Alaska News

ACES oil tax will ultimately take economy to the brink

Those who understand that Alaska's Clear and Equitable Share oil tax is draconian dreck much adored mostly by Palinistas, Democrats and other oil industry haters can only marvel at the folks who loudly, even belligerently, defend the tax.

You have to wonder: How can rational people see ACES as anything but an economy killer? There is so much evidence proving the tax's supporters are wrong that even the Justice Department could not hide it all.

The only way to make ACES sound swell is to resort to half-truths, apples-and-rutabaga comparisons and more than a little sleight of tongue. Supporters inexplicably, conveniently confuse exploration wells -- there is only one this year -- and development wells, or hype tax credits as if the one-time gifts somehow offset ACES' rapaciousness over the long haul -- or they pretend offshore drilling will happen soon and, voilà , fill the trans-Alaska oil line.

Since Sarah Palin's unfair levy was imposed in 2007, the state has milked more than $1 billion a year too much from the industry because of the law's wildly aggressive progressivity. That component gives Alaska perhaps the highest marginal tax rate in the world. Because of ACES, investment, exploration and production are down on the North Slope. Jobs are being lost. The economy is teetering.

ACES supporters and a handful of politicians say that is untrue; that things are peachy; that future oil supplies -- based on no more than broad promises, new technology and really lousy projections -- somehow will save us.
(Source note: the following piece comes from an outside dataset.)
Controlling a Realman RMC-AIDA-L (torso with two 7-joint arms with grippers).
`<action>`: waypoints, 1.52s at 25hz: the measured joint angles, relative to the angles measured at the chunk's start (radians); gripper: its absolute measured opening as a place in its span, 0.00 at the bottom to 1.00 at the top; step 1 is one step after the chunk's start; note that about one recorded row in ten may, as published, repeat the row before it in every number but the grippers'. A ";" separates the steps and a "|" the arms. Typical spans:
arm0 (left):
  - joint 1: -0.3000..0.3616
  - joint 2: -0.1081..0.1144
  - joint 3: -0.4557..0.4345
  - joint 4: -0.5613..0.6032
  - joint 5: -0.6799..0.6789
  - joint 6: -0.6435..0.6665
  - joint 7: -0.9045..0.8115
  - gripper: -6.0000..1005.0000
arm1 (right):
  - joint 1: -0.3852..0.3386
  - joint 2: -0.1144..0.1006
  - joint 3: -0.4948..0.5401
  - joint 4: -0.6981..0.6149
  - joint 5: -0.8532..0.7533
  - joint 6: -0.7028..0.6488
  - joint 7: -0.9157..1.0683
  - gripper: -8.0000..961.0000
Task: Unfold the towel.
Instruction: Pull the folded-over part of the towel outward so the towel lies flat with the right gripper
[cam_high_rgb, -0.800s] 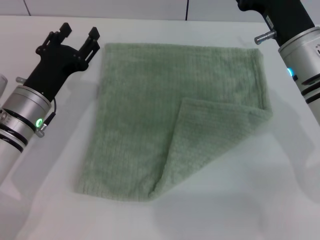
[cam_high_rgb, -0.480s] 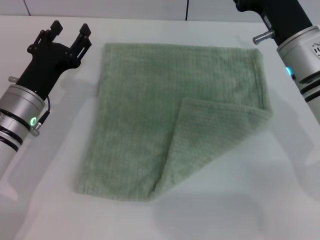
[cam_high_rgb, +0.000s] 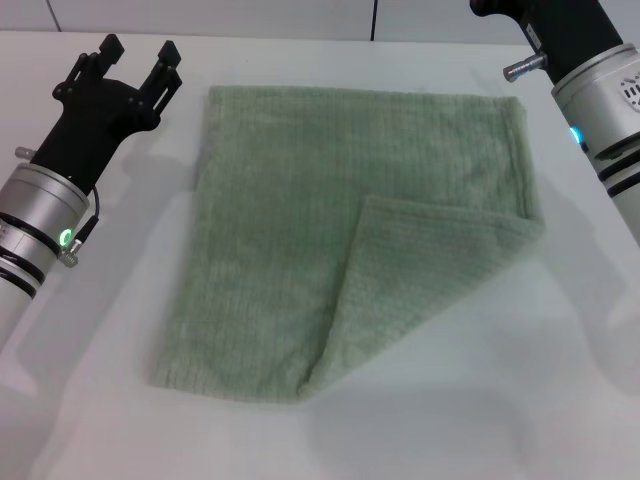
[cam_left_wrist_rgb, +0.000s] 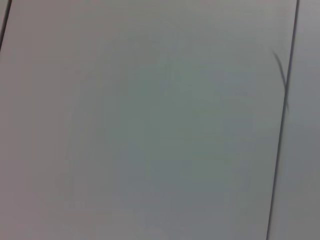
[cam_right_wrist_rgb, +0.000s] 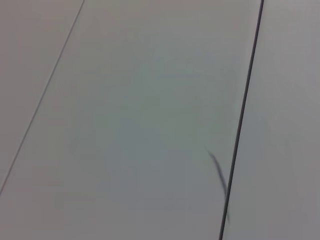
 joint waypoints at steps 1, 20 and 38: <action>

They will tell you the oil pipeline will have more than enough throughput to keep operating, that fears it prematurely will shut down in just a few years is bunkum, despite the experts. Nothing to worry about, supporters coo.

Why, I wondered, would anybody peddle this nonsensical fluff when Alaska is tap-dancing at the edge of a fiscal abyss? Do they so badly want to bleed the industry for votes here and now that they could not care less about Alaska's future?

Then, it dawned on me: They must have a grand plan already detailed, spit-polished and stuffed into a Prius glove compartment someplace for the fateful day when ACES' onerous provisions finally ensure oil no longer can carry the state, when it no longer pays for 90 percent of government spending or supports more than half of Alaska's jobs. A blueprint to save us all. The mother of all plans.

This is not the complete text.